We used SomaScan technology to evaluate 10,893 plasma proteins from LC, HCC, and normal populations. Differentially expressed proteins (DEPs) were discovered and functionally annotated using HPA, GO/KEGG, and PPI networks. Venn analysis was used to identify DEPs that were expressed in both LC and HCC.

Results

There were 402 DEPs in LC and 389 in HCC, with MAPK signaling and neutrophil extracellular trap generation being the primary dysregulated pathways in LC and HCC, respectively.

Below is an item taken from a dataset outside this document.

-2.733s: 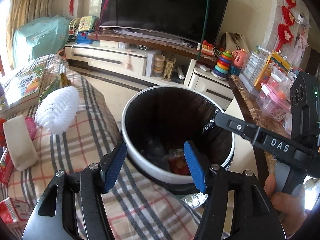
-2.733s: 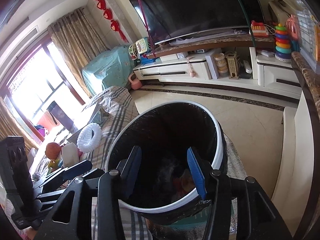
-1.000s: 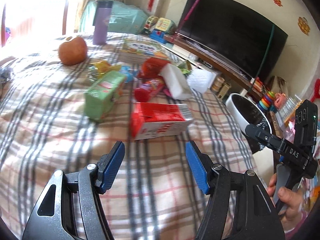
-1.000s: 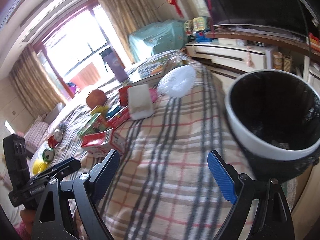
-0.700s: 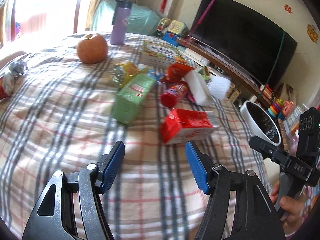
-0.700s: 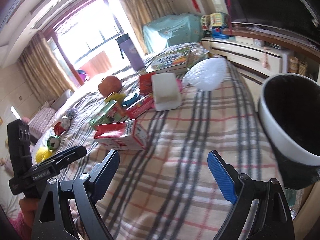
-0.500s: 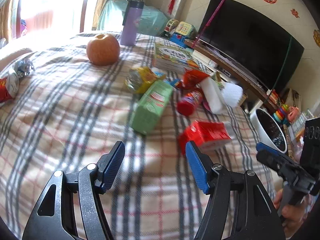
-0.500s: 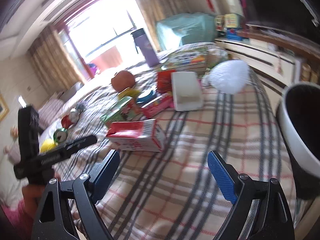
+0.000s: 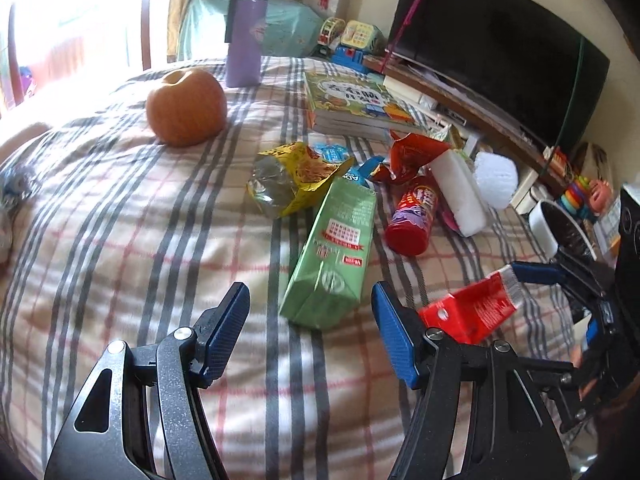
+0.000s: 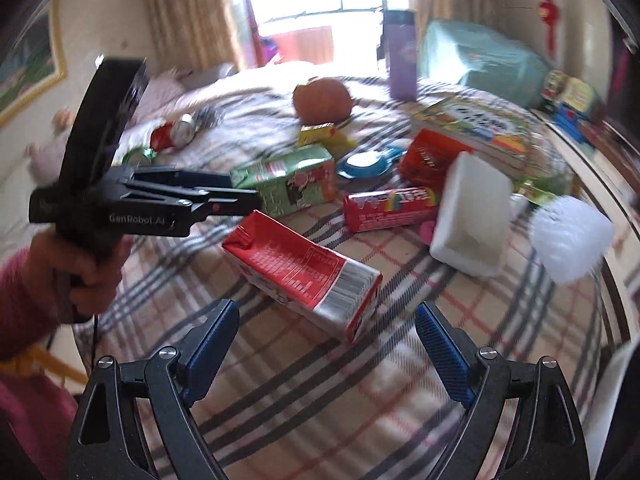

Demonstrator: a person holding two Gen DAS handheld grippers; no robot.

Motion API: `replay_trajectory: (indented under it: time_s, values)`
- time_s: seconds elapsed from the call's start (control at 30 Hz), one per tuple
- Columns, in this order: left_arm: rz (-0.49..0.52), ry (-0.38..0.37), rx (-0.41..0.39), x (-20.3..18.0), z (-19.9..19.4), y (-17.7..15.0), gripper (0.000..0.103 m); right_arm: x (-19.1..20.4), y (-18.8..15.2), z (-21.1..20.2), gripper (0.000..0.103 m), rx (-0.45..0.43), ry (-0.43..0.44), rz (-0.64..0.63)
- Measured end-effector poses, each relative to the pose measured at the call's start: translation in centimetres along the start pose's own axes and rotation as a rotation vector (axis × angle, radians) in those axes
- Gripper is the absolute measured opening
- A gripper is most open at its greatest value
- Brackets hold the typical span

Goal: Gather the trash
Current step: 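Move both tools back over the bed toward the drink cartons, then grasp the green drink carton with the left gripper while the right gripper grasps the red-white carton, then carry both cartons over the black bin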

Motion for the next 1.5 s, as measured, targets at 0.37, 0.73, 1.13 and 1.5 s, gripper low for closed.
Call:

In addition, 38 co-expressed DEPs (e.g., SSX7, HIP1R, SLC25A18) were discovered in LC and HCC, including 9 previously unknown potential DEPs. PPI network analysis revealed that FLT4 and PDGFA were key drivers of LC progression to HCC. ELISA experiments confirmed that FLT4 and PDGFA are consistently down-regulated in the progression of LC to HCC (P < 0.05).

Conclusions

This investigation described the plasma proteomes of LC and HCC and identified FLT4 and PDGFA as possible early screening targets for HCC, establishing a scientific foundation for HCC detection in high-risk LC populations.